[Exercise goal] Check each line of the listing for the word "beige" and report the ones that have it.

=== Supplied records ===

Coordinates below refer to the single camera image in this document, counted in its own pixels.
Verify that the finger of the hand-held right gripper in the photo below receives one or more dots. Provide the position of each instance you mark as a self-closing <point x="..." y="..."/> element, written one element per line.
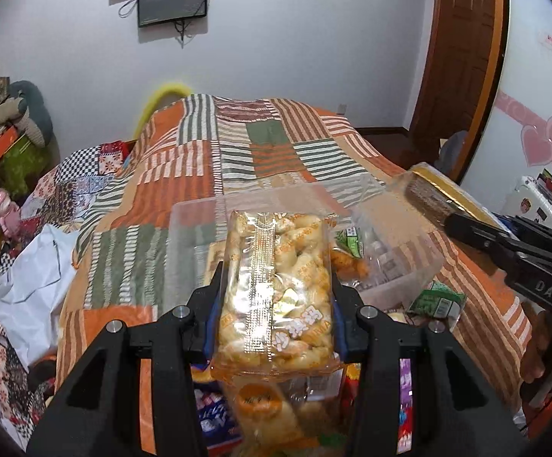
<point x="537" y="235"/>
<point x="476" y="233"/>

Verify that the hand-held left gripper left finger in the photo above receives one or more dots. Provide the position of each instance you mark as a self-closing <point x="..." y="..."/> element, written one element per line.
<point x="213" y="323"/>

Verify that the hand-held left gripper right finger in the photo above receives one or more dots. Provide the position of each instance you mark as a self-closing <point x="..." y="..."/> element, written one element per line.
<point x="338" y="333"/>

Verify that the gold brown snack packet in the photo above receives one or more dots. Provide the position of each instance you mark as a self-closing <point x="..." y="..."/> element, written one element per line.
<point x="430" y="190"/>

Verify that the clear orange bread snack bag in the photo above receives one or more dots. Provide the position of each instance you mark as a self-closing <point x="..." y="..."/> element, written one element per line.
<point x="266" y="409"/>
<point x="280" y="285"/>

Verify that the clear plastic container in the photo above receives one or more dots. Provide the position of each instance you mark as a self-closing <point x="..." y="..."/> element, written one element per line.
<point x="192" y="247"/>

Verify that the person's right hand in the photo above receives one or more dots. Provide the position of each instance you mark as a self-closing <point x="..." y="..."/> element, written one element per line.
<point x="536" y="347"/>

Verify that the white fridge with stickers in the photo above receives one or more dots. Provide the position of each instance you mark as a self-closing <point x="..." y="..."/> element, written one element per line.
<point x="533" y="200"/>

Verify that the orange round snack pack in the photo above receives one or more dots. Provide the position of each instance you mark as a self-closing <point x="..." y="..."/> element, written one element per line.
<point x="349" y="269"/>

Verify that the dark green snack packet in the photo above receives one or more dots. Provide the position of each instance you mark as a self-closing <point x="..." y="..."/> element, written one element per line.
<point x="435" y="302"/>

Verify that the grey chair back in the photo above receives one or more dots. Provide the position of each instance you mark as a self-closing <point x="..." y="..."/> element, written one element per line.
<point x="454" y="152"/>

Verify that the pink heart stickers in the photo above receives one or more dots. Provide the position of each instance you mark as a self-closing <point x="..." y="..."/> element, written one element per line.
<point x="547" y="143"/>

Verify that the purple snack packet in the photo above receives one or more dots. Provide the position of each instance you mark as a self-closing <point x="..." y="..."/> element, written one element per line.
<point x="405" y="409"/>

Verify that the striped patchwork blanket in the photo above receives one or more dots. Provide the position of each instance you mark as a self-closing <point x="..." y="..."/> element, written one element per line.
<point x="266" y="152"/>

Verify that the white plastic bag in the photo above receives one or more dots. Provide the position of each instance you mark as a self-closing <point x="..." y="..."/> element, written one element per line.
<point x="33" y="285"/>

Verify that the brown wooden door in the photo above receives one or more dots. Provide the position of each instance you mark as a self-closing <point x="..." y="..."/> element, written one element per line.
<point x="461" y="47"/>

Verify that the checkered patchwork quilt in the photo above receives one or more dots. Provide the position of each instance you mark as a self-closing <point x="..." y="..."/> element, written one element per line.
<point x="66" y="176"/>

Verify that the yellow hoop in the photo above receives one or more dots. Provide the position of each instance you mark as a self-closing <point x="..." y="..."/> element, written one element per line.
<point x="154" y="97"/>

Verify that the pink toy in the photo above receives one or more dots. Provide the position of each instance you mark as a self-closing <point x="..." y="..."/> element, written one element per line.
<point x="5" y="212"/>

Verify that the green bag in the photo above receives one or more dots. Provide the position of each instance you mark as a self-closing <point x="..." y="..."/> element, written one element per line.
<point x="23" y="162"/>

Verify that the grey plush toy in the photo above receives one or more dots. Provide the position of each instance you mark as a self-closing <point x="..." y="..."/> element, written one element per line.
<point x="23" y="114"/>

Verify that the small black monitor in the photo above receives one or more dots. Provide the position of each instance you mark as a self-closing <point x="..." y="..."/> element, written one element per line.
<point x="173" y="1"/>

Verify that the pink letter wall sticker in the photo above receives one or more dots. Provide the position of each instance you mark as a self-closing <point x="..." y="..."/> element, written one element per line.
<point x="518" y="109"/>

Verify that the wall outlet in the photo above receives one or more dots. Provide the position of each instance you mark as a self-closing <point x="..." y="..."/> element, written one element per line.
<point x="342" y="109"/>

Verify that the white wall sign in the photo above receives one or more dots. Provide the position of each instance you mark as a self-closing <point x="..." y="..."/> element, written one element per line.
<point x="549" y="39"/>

===
=== Supplied records ===

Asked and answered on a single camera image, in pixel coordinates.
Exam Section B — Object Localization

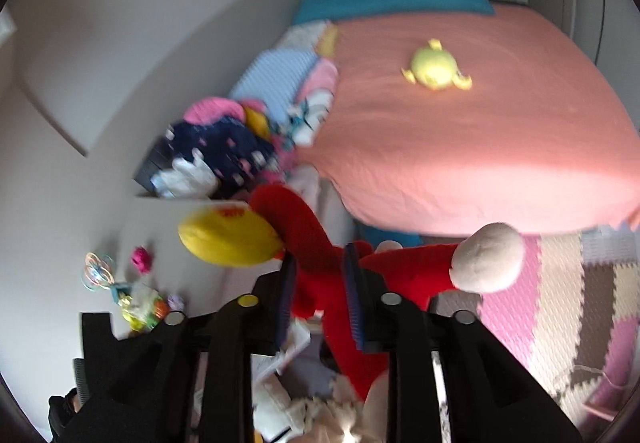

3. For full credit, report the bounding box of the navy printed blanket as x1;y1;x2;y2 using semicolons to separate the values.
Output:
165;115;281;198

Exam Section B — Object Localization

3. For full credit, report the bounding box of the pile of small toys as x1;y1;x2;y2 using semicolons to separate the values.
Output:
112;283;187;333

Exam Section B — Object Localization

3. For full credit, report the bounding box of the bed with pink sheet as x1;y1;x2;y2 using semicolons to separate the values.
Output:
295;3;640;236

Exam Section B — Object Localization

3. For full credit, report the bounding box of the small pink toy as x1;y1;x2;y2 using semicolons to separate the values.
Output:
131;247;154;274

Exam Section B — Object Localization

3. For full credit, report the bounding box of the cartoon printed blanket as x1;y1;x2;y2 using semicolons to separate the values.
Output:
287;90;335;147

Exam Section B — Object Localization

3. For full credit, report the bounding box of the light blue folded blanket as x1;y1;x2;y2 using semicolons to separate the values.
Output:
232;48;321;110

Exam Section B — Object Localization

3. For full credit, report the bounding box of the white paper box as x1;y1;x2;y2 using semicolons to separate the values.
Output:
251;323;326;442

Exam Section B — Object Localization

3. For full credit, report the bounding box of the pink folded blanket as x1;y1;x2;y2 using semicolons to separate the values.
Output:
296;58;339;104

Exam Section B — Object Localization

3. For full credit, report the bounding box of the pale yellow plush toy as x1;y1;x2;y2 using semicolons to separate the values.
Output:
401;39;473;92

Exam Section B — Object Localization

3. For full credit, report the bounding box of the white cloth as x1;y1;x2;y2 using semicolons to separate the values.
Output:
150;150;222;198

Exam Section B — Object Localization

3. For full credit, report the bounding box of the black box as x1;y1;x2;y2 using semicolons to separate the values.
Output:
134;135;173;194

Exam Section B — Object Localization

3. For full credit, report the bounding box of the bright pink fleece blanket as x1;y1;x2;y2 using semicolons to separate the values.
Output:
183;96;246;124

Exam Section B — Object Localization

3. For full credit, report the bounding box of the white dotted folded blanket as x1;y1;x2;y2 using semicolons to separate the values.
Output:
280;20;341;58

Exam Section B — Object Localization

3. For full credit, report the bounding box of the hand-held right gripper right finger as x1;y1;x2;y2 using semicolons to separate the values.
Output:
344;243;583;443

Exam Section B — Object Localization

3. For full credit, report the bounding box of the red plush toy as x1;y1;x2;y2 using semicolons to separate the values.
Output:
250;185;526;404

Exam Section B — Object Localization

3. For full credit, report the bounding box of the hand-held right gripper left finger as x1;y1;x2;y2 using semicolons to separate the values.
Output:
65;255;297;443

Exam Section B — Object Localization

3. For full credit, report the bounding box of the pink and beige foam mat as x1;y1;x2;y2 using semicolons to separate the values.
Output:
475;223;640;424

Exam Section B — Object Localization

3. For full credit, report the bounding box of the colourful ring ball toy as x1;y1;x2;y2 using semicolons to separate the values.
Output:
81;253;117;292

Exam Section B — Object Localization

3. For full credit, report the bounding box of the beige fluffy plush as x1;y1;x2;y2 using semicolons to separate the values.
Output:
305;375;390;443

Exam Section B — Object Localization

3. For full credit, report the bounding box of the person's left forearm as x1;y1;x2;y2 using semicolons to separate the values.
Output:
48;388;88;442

===

[Response area]
3. For full credit, report the bounding box of the pink and beige foam mat as x1;y1;x2;y2 using semicolons to separate the values.
3. For full credit, report the bounding box of the beige fluffy plush as x1;y1;x2;y2 using semicolons to separate the values.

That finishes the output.